Скоро и музыканты начали собираться домой.
Все разошлись и разъехались… Все…
Нет, не все еще: облокотись на прилавок, где разбирают шинели и шубы, стоял офицер с серебряными эполетами и страстно смотрел сквозь очки на толстую пастушку, у которой сзади не сходился корсет. Пастушка была уже без маски: пот градом катился по ее воспаленному лицу, и она обвевала его носовым платочком.
Огни потухали в окнах театра.
ГЛАВА VI
Бал
Праздник за праздником: сегодня маскарад, завтра бал.
Одиннадцать часов вечера. У подъезда дома, где живет г-жа Горбачева, три кареты четвернями, карет шесть парами и несколько саней в одиночку… Как светло в окнах бельэтажа! Сколько на окнах треугольных шляп с султанами!.. Бал, бал!
Двери из танцевальной залы в переднюю открыты, музыканты занимают половину передней, за ними лакеи и шубы; Гришка с аксельбантами снимает шинель с своего барина.
На Онагре белый атласный жилет с цветами, синий фрак только что с иголочки, украшенный бронзовыми пуговицами величиной в пятак; золотые цепи от часов и от лорнетов; изумрудные запонки на рубашке; голова Онагра в завитках; он весь пропитан духами…
Музыка гремит!.. Онагр входит в залу. У самых дверей офицер с серебряными эполетами хохочет и танцует с m-lle Неврёзовой…
- Бон-суар, мон-шер! - закричал офицер, увидя Онагра. - Что, из театра? Бурбье хорошо играла? Какое на ней было платье?.. Отчего ты так поздно?
- Как поздно?.. - Онагр испугался. - Который это кадриль танцуют?..
- Третий, мон-шер.
"Слава богу! - подумал Онагр. - Что, если б я опоздал? Беда! Ведь на четвертый кадриль меня ангажировала сама Катерина Ивановна".
- Славная, мон-шер, на тебе жилетка, - продолжал офицер, - самая модная. А мы сейчас всё об тебе говорили.
Он посмотрел на свою даму.
Онагр поклонился m-lle Неврёзовой и сказал ей:
- И я так счастлив, что вы вспомнили обо мне! М-lle Неврёзова - девица средних лет, с черными выпуклыми глазами, с венком на голове и с перетянутой талией, играя небрежно своим двойным лорнетом, отвечала с расстановкою, придавая своим словам таинственность:
- Мы… да, мы говорили об вас…
- Что же вы говорили обо мне?
- Ас чего вы взяли, что я вам открою это?
- Если вы не скажете мне, так он расскажет, - заметил Онагр, указывая на офицера.
- Вы думаете? Верно, m-r Анисьев не будет так нескромен.
Офицер громко засмеялся, посмотрел с чувством на cвою даму и закричал:
- Не скажу, мон-шер, не скажу ни за что; это секрет! Ведь вы не прикажете сказывать?.. Нам начинать… Пермете.
Офицер подал руку своей даме.
Онагр начал пробираться между танцующих, раскланивался направо и налево и высматривал хозяйку дома.
Г-жа Горбачева была в страшных суетах: она порхала от одного гостя к другому, от одной гостьи к другой; она каждому и каждой находила сказать что-нибудь приятное и эти приятности сопровождала обязательной улыбкой.

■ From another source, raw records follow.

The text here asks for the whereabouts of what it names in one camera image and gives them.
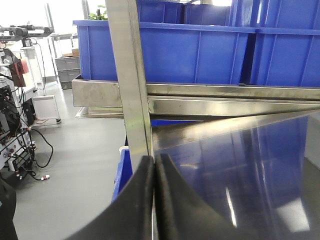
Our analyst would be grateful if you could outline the stainless steel shelf rack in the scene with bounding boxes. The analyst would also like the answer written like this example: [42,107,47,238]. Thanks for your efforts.
[72,0,320,170]

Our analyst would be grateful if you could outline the blue bin below table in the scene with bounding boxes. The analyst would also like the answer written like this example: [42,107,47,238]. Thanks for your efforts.
[111,146,133,202]

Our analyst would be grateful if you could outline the blue plastic bin right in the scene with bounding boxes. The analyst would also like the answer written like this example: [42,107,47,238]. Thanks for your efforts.
[249,0,320,87]

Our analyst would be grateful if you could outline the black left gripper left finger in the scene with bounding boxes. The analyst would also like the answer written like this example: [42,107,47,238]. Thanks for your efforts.
[67,156,154,240]

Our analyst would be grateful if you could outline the blue plastic bin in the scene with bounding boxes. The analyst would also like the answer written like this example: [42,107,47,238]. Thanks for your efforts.
[73,20,255,85]
[249,0,320,87]

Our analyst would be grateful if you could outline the robot equipment with cables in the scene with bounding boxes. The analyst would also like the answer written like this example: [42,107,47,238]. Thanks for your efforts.
[0,25,54,181]

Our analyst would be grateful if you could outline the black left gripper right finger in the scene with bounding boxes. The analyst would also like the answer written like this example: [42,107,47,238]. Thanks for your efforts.
[155,153,256,240]

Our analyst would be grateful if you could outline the gray storage crates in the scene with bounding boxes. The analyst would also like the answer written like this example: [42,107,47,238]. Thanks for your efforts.
[55,56,81,90]

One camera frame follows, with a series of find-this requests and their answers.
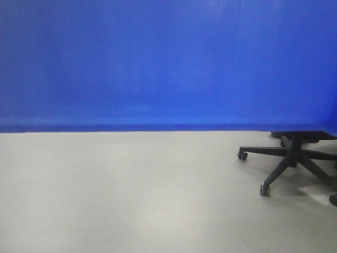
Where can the black office chair base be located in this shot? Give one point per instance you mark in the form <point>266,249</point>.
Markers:
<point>291,151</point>

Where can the light blue carried bin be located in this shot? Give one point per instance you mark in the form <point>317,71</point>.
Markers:
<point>82,66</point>

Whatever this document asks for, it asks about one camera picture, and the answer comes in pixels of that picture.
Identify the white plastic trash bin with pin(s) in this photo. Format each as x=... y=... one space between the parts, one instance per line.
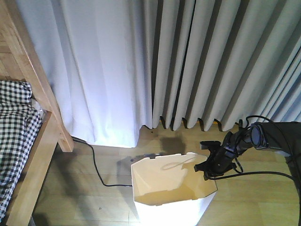
x=168 y=191

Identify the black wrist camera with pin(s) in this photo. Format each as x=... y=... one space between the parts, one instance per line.
x=210 y=145

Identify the white curtain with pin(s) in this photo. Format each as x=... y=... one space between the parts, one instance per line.
x=117 y=65

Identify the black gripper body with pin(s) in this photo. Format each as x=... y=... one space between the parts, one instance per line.
x=219 y=161

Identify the black white checkered bedding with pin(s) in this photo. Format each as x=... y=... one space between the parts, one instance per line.
x=20 y=122

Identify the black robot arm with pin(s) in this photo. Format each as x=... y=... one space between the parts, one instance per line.
x=284 y=137

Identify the wooden bed frame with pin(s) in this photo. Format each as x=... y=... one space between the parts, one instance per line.
x=19 y=62

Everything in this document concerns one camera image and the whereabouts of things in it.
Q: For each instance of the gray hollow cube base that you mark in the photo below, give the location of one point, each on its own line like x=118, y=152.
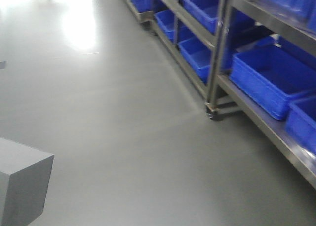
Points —
x=24, y=178

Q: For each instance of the distant steel shelf rack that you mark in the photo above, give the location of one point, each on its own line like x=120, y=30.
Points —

Онагр поймал ее в комнате за гостиной, где Дмитрий Васильевич Бобынин играл в вист с прекрасным человеком и с двумя генералами.
- Же-ву-салю, мадам, - сказал Онагр, натягивая на руку желтую перчатку.
- Отчего так поздно, Петр Александрыч? Мы вас давно ждем.
- Я прямо к вам из французского спектакля; впрочем, я долго ждал своей кареты: эти разъезды, знаете, пренеприятные.
- Vous avez raison! Как вы еще поспеваете везде? я удивляюсь вам: вы можете служить образцом светского человека: право, это врожденное, я вас всегда ставлю в пример моему мужу: он у меня такой бирюк…
Онагр самодовольно пожимался.
- Надеюсь, Петр Александрыч, что вы не станете отказываться от танцев. Пожалуйста, одушевите всех кавалеров своим примером. Распоряжайтесь всем; я вам даю право; ангажируйте поскорей даму на следующий кадриль.
Онагр кивнул головой и хотел отправиться в залу к Катерине Ивановне, но Дмитрий
Васильич остановил его.
- Как вы поживаете, мой любезный Петр Александрыч? - сказал он, протягивая ему руку, - наклонитесь-ка на два слова. Директор, о котором я говорил вам, здесь, и я сегодня же представлю вас ему… Ваше превосходительство, ваш ход…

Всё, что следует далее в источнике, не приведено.